The interior design certainly lives up to the goal of sustainability and repurposing by turning old advertising signs into cabinets and broken umbrella spokes into low-voltage lighting. Sunlight provides most of the buildings lighting and walkout decks invite occupants to live both inside and outside of the home. The villa is a beautiful achievement and a perfect example of how reusing building materials can reduce the waste in landfills and our demand for natural resources. Personality and creativity can turn the abandoned buildings of the past into the structures of the future.

2012Architects via Inhabitat

Shipping Container Architecture: Contentainer

Old shipping containers are becoming a more and more popular feature in modern architecture. I cannot confidently say whether this is done in the spirit of reuse and recycling, if the containers offer a cheap building material, or if they simply make for good attention grabbers. The Indonesian firm dpavilion architects has certainly put their supply of shipping containers to good and creative use. The building shown is titled Contertainer, and is “an amalgam of two words: container and entertainer. From its outer look, at a glance one can see an architectural form made of several brightly painted containers–red, yellow, blue and light green–in attractive position and composition, thus forming a contertainer.” You get the idea pretty quickly that the people at pdavilion are trying to make a statement with their work. The firm’s manifesto begins with a strong but simple statement: “Architecture is Dead.”

The Contentainer, located in Batu, East Java Province of Indonesia, is meant to be a place of social gathering and contains a clinic and library. The architects describe the driving motivation behind their project on dpavilion blog:

“Along with the development of Indonesian towns and cities, aside from the rise of wealth, there is also a widening gap between the haves and the have nots. The have nots get more and more marginalized, their access to educational and health care services becomes more obscure, due to the increase of related fees. Such is an effect of global economy system, which mechanism is akin to the law of the jungle. This contertainer is a social attempt to entertain lower class people through free library access and health care service, so they would be able to have a better living quality amidst the fast-moving world.”

The message of the blog begins with the very practical and meaningful discussion that I would expect from a professional company, but very quickly it changes to the abstract kind of description that I always find interesting yet often nonsensical:

“A container has dynamic nature, it moves and shifts, yet it also transformed into static, unshifting architectural being. To force a container to remain still, is seemingly against its dynamic nature. Yet the designers celebrate its dynamic form through a twisted, non-linear composition. This is enhanced with supporting columns placed uncongruently, making the contertainer enjoys its dynamism.”

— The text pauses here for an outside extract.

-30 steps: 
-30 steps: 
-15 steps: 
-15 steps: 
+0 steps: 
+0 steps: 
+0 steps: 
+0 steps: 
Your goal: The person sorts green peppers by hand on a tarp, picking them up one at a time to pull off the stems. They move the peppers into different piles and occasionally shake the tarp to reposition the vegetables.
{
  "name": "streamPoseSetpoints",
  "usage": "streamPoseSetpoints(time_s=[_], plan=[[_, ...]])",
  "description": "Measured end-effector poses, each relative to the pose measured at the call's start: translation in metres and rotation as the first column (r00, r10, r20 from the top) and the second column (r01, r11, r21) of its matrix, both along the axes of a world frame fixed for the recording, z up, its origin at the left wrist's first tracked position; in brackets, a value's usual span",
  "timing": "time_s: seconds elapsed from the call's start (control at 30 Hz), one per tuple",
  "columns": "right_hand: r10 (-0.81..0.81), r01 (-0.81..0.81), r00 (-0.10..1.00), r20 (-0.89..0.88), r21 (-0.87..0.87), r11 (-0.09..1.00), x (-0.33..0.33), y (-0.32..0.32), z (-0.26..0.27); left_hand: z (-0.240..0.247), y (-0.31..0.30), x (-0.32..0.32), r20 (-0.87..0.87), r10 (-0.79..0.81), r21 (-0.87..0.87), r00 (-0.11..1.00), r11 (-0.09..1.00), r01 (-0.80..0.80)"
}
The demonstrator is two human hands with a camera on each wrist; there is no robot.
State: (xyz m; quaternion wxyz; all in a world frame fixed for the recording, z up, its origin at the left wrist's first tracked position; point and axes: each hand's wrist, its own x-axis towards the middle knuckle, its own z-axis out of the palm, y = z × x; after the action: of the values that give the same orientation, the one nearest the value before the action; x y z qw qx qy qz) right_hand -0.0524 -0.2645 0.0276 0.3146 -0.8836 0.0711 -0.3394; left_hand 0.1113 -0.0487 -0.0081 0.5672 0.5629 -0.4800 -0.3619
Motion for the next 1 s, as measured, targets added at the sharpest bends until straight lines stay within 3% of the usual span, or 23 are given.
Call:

“The contertainer is also a parody, the dichotomy of architecture as a place for activities (which considers human scale) and as expression (expressing emotion and  the will of artist), the contertainer exhibits containers of goods as containing human beings. We may ponder upon this: how important is human being for architecture? How un-important is human being for architecture?”

If I were to design a building that looked like this and was asked to explain why I chose to do things as I did, I’m sure I would disappoint many in the architectural design community by responding that “I though it looked cool that way.”